Reporting Strengthens Compliance

Changing tax rates and reporting requirements require ongoing attention from HR and finance teams. Companies that rely on disconnected systems risk missing a provincial update or submitting incorrect remittances, which can lead to fines and interest charges.

Folks provides detailed reporting tools that compile payroll, deductions, and benefits information across all locations. Employers can generate clear remittance and deduction summaries, simplifying the process of meeting provincial filing requirements. For organizations that want additional guidance, Folks also offers a payroll management service that brings in-house specialists to assist with configuration, compliance, and regular updates. These reporting features help companies stay audit-ready and avoid costly compliance gaps.

Scalable Payroll for Expanding Businesses

Many small businesses begin in a single province, where local tax and payroll demands can be learned over time. Growth into new provinces or the decision to hire remote staff adds a level of complexity that manual processes cannot handle efficiently. Errors multiply, compliance risks rise, and payroll teams spend more time correcting mistakes than supporting expansion plans.

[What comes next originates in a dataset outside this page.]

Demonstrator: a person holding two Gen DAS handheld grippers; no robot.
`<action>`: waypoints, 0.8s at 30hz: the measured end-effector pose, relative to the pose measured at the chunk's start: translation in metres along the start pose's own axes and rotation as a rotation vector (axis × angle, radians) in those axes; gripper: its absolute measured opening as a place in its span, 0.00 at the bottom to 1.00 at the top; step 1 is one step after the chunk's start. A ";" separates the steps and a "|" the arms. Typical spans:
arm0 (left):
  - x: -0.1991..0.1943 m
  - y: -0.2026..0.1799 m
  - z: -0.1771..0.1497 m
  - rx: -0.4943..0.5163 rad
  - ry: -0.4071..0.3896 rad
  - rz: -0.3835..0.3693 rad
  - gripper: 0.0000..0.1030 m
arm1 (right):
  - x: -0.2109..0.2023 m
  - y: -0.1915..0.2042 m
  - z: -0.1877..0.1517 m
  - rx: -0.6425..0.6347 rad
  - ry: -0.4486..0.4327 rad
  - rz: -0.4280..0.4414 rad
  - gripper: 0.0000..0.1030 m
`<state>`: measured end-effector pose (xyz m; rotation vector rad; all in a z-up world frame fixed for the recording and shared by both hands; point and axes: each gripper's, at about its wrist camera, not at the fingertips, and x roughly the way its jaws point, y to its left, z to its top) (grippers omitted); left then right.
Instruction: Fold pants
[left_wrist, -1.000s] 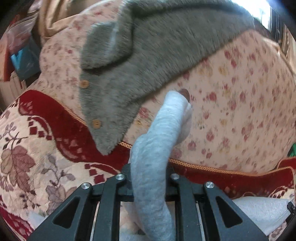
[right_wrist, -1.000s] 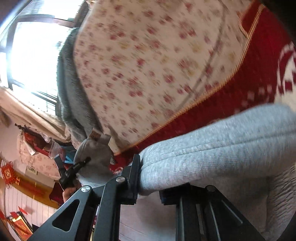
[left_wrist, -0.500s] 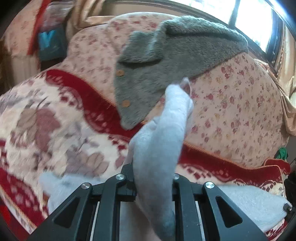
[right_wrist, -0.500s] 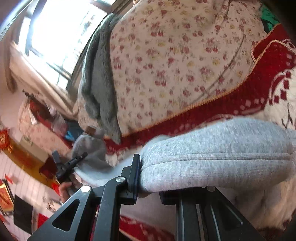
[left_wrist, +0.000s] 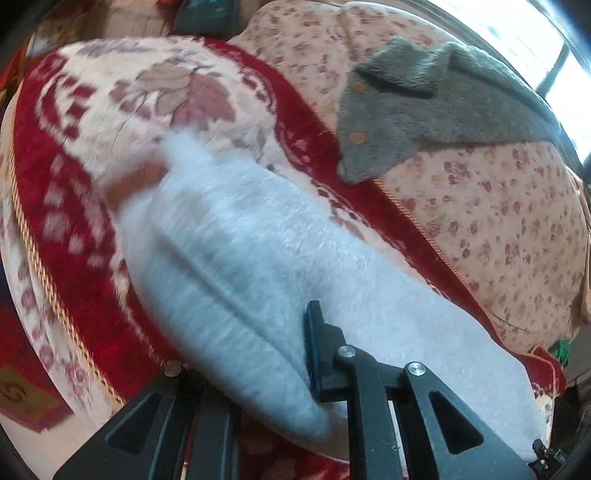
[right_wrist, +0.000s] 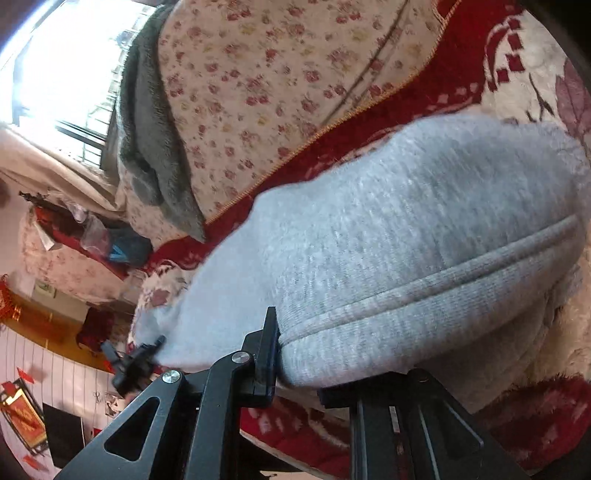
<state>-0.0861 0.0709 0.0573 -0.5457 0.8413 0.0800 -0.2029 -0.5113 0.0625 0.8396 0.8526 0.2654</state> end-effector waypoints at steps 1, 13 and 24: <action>0.001 0.004 -0.001 -0.010 0.007 -0.009 0.15 | -0.001 0.002 0.000 -0.008 0.001 0.000 0.16; 0.005 -0.013 -0.010 0.025 -0.032 0.044 0.43 | -0.001 -0.005 0.004 0.019 0.007 0.018 0.15; 0.023 -0.025 0.016 0.082 -0.015 0.079 0.43 | 0.004 -0.006 -0.009 0.010 0.061 -0.031 0.15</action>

Folks provides payroll that scales with company growth. Provincial tax logic, automated deductions, bilingual support, and secure Canadian data storage are built directly into the platform. By maintaining an accurate employee record and applying province-specific rules automatically, the system allows Canadian SMBs to expand with fewer administrative surprises and more predictable payroll operations. Companies gain the stability of compliant payroll across provinces while controlling the time and costs that typically accompany multi-jurisdiction growth.